L’Union européenne soutient le journalisme engagé et l’innovation médiatique dans le voisinage sud à travers plusieurs concours. 3Q TALKS, une série d’interviews, donne la parole aux lauréat·e·s de ces compétitions pour découvrir les coulisses de leur parcours, mettre en lumière l’impact de leur travail et inspirer la jeunesse.
Hadeel Arja, lauréate du Prix Samir Kassir 2024 dans la catégorie article d’investigation, a été récompensée pour son enquête intitulée « La pratique choquante de la puberté forcée dans les camps du nord de la Syrie », publiée le 15 mars 2024 sur Daraj Media et Tiny Hands. Ce reportage révèle l’une des violations les plus méconnues auxquelles sont confrontées les jeunes filles dans les camps de personnes déplacées : l’administration d’hormones pour accélérer les menstruations en vue de mariages forcés. Dans cet entretien, Hadeel revient sur la signification de ce prix, l’impact de son travail et les conseils qu’elle aurait aimé recevoir au début de sa carrière.
Qu’est-ce qui vous a inspirée à participer au concours du Prix Samir Kassir, et que représente ce prix pour vous ?
Je n’ai pas les mots pour exprimer pleinement l’honneur que je ressens en recevant ce prix. Le Prix Samir Kassir a une signification profonde pour moi : il porte le nom d’un journaliste remarquable, assassiné pour la force de ses mots. Son héritage perdure non seulement à travers le prix, mais aussi à travers le travail infatigable de son épouse, la journaliste Gisèle Khoury, qui a consacré sa vie à la vérité et à la redevabilité. Participer à ce concours était une décision à la fois personnelle et professionnelle. J’ai été inspirée par les valeurs que ce prix incarne : le courage, l’intégrité, et la conviction inébranlable que le journalisme peut avoir un véritable impact. J’ai eu l’honneur d’être présélectionnée une année, puis de remonter sur scène l’année suivante en tant que lauréate.

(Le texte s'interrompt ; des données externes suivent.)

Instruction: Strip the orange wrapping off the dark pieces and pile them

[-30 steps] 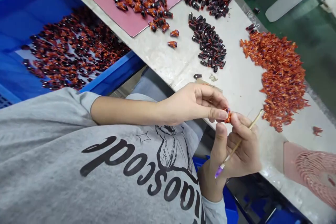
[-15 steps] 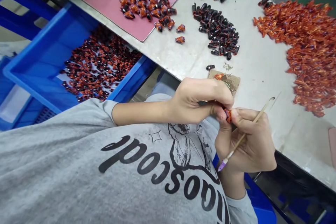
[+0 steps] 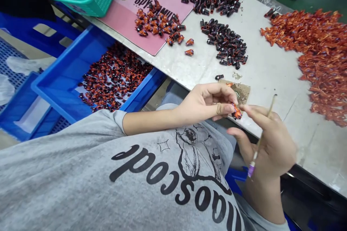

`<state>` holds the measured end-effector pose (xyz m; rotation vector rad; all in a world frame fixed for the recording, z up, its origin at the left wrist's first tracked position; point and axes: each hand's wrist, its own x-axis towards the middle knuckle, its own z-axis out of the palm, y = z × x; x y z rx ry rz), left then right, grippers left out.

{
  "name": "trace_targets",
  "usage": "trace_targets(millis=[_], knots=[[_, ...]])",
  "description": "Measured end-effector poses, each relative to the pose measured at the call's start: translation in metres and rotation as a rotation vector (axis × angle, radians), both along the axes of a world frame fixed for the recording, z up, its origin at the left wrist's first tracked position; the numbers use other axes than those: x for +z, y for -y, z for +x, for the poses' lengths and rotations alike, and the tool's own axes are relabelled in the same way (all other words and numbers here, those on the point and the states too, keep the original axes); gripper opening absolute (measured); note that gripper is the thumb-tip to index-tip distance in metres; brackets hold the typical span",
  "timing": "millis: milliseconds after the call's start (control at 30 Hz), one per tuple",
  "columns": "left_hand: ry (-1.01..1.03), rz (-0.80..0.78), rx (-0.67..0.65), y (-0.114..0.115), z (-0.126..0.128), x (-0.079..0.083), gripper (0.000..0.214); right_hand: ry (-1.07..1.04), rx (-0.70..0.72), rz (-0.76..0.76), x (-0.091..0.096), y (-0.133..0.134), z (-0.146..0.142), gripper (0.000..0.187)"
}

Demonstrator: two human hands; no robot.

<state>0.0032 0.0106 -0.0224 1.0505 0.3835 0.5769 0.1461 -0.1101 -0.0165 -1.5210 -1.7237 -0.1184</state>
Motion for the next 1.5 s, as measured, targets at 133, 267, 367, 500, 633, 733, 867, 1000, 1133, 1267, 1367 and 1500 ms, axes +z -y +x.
trace_targets(millis=[133,267,367,500,633,733,867,1000,1133,1267,1367,1500], knots=[[0.066,-0.127,-0.007,-0.003,-0.002,0.004,0.040,0.101,-0.203,0.031,-0.006,0.025,0.035,0.033],[0.110,-0.128,-0.001,-0.009,-0.003,0.003,0.037,0.246,-0.358,-0.035,-0.015,0.056,0.064,0.025],[0.150,-0.118,-0.004,-0.013,-0.001,0.001,0.032,0.286,-0.396,-0.054,-0.021,0.068,0.072,0.020],[0.166,-0.098,-0.020,-0.015,0.006,0.005,0.032,0.310,-0.444,0.020,-0.028,0.064,0.070,0.015],[0.143,0.060,0.000,-0.014,0.008,0.011,0.031,0.282,-0.447,0.128,-0.036,0.049,0.071,0.013],[0.120,0.331,0.117,-0.015,0.008,0.010,0.024,0.232,-0.505,0.216,-0.044,0.038,0.079,0.016],[0.151,0.887,0.310,-0.019,0.005,0.008,0.016,0.017,-0.632,0.336,-0.055,0.023,0.087,0.025],[0.071,1.200,0.412,-0.028,-0.002,0.008,0.013,-0.267,-0.620,0.381,-0.065,0.009,0.086,0.028],[-0.113,1.432,0.560,-0.061,-0.015,-0.014,0.013,-0.507,-0.614,0.485,-0.070,0.000,0.088,0.032],[-0.607,1.526,0.726,-0.116,-0.040,-0.054,0.031,-0.680,-0.674,0.682,-0.073,-0.001,0.098,0.047],[-0.864,1.495,0.750,-0.147,-0.062,-0.076,0.039,-0.744,-0.692,0.686,-0.076,0.002,0.107,0.056],[-0.933,1.494,0.750,-0.152,-0.070,-0.081,0.046,-0.634,-0.515,0.587,-0.074,0.004,0.106,0.068]])
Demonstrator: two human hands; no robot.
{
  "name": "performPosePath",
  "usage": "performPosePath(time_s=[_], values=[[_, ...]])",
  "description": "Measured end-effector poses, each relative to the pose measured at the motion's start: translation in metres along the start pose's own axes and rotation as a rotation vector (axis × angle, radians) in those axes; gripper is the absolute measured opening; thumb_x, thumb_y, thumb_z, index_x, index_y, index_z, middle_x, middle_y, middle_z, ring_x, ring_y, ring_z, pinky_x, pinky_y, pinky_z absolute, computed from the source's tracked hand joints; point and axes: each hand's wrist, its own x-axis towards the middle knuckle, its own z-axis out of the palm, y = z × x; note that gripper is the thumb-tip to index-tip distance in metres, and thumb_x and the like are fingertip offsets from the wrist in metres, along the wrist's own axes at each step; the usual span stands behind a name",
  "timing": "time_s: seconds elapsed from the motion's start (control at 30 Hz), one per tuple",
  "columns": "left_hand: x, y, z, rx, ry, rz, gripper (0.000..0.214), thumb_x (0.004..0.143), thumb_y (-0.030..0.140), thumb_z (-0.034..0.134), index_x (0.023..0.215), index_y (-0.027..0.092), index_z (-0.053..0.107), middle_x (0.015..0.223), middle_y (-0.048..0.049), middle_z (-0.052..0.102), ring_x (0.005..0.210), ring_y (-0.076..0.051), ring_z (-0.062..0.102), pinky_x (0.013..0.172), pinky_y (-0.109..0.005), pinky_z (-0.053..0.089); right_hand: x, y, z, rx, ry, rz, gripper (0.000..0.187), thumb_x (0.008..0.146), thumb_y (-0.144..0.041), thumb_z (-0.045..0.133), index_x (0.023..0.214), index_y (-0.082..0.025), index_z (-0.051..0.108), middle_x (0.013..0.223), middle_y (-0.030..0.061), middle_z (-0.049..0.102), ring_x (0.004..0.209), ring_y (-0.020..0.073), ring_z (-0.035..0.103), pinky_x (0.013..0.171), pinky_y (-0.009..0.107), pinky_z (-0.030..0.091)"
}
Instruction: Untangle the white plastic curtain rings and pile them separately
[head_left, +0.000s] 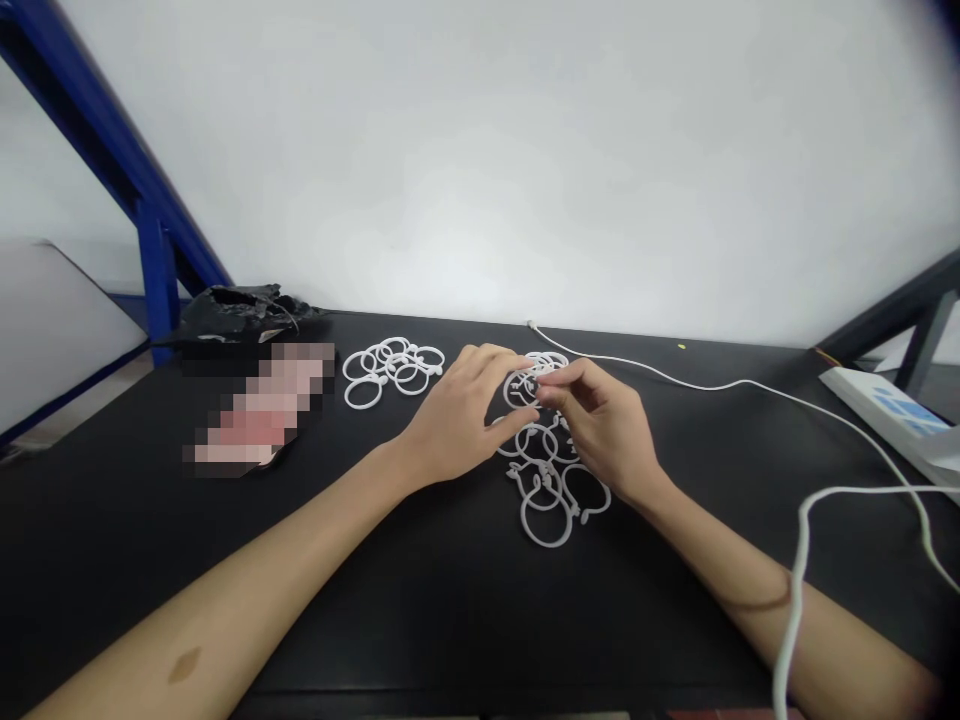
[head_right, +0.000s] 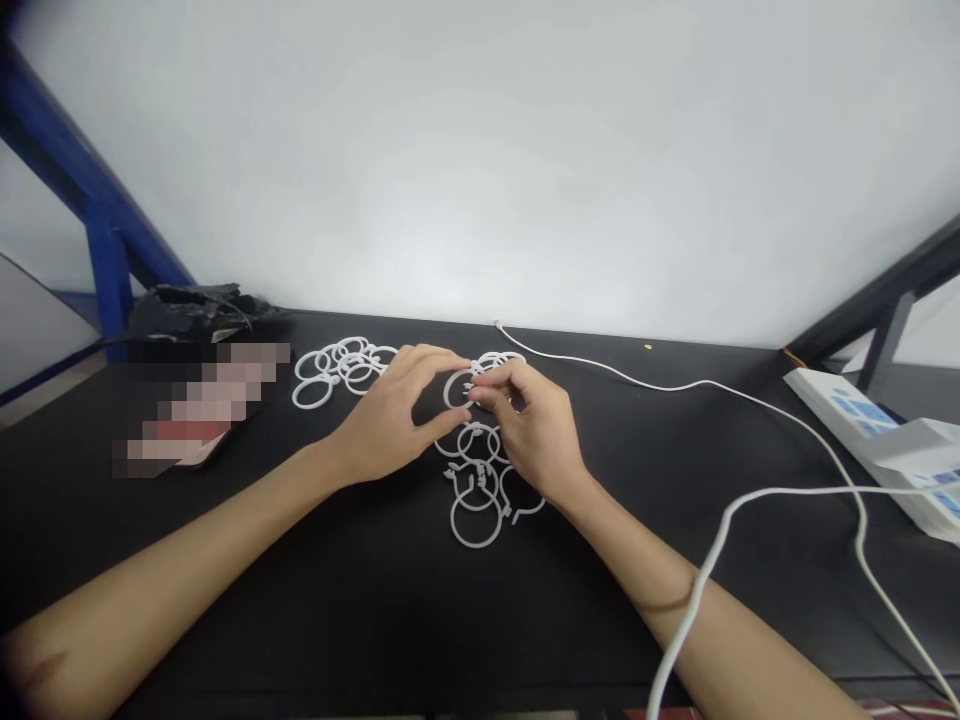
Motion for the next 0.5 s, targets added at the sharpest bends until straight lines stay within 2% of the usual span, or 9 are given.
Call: performPosePath(time_s=[0.07, 0.23, 0.33, 0.43, 0.5], values=[[0.0, -0.001, 0.002, 0.079, -0.016, 0.041, 0.041, 0.094, 0.042, 0.055, 0.129, 0.02, 0.051, 0.123, -0.0074, 0.061, 0.11, -0.023, 0.051, 0.096, -0.04, 0.043, 0.0, -0.001, -0.002, -0.02, -0.035, -0.03, 0.007, 0.087, -0.026, 0.062, 0.082, -0.021, 0.065, 0.079, 0.0006, 0.071, 0.072, 0.0149, 0.065, 0.069, 0.029, 0.051], [0.001, 0.0, 0.003, 0.214, -0.065, 0.102, 0.037, 0.095, 0.045, 0.051, 0.122, 0.019, 0.057, 0.118, -0.0067, 0.065, 0.105, -0.023, 0.053, 0.092, -0.04, 0.044, 0.0, -0.004, -0.005, 0.001, -0.093, -0.057, 0.008, 0.087, -0.023, 0.061, 0.079, -0.021, 0.063, 0.08, 0.0002, 0.072, 0.074, 0.0151, 0.068, 0.068, 0.028, 0.052], [-0.003, 0.0, -0.004, 0.231, -0.052, 0.122, 0.038, 0.095, 0.045, 0.05, 0.121, 0.019, 0.056, 0.117, -0.0065, 0.065, 0.104, -0.023, 0.054, 0.092, -0.039, 0.043, -0.001, -0.006, -0.003, -0.005, -0.106, -0.078, 0.007, 0.085, -0.027, 0.067, 0.091, -0.022, 0.066, 0.086, 0.0006, 0.072, 0.077, 0.0153, 0.068, 0.073, 0.029, 0.053], [-0.014, -0.009, -0.019, 0.302, 0.006, 0.062, 0.035, 0.095, 0.042, 0.051, 0.121, 0.02, 0.056, 0.115, -0.007, 0.064, 0.104, -0.023, 0.054, 0.095, -0.041, 0.042, -0.001, -0.006, 0.0, -0.068, -0.127, -0.101, 0.029, 0.082, -0.029, 0.071, 0.109, -0.022, 0.063, 0.093, 0.0025, 0.071, 0.081, 0.0161, 0.067, 0.079, 0.032, 0.054], [-0.023, -0.021, -0.031, 0.394, 0.04, -0.068, 0.032, 0.095, 0.04, 0.05, 0.12, 0.021, 0.057, 0.114, -0.0077, 0.063, 0.106, -0.026, 0.052, 0.094, -0.043, 0.042, -0.001, -0.004, 0.001, -0.138, -0.132, -0.125, 0.027, 0.084, -0.028, 0.069, 0.109, -0.021, 0.062, 0.093, 0.0036, 0.07, 0.082, 0.0167, 0.067, 0.078, 0.033, 0.054]])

Remporter ce prix dépasse la simple reconnaissance : c’est un rappel que nos mots comptent, qu’ils peuvent influencer, remettre en question et défier les systèmes de pouvoir.
En quoi votre travail journalistique contribue-t-il à faire évoluer les regards ou à susciter le débat dans votre société ?
Mon travail vise à donner la parole à celles et ceux qu’on entend trop peu, en particulier les enfants, les femmes et les communautés touchées par les conflits. En révélant des histoires invisibles et en ayant recours à des techniques d’investigation, je cherche à remettre en cause les récits dominants et à valoriser des points de vue rarement représentés dans les médias traditionnels. Le journalisme, pour moi, ce n’est pas seulement relater des faits : c’est interroger les silences, promouvoir la redevabilité et inciter les gens à aller au-delà des apparences. Lorsqu’un reportage suscite un débat ou change le regard porté sur un sujet, c’est là que le changement commence vraiment.
Quel conseil auriez-vous aimé recevoir à l’âge de 20 ans ?
N’attends pas pour raconter des histoires fortes. Ce métier repose sur le courage. On peut être un·e journaliste solide sans appartenir à un grand média : ce sont le travail, la passion et l’intégrité qui définissent un·e journaliste. Et ne suis pas les tendances les yeux fermés. Il y a toujours des histoires négligées quelque part : va les chercher, et raconte-les avec honnêteté et conviction.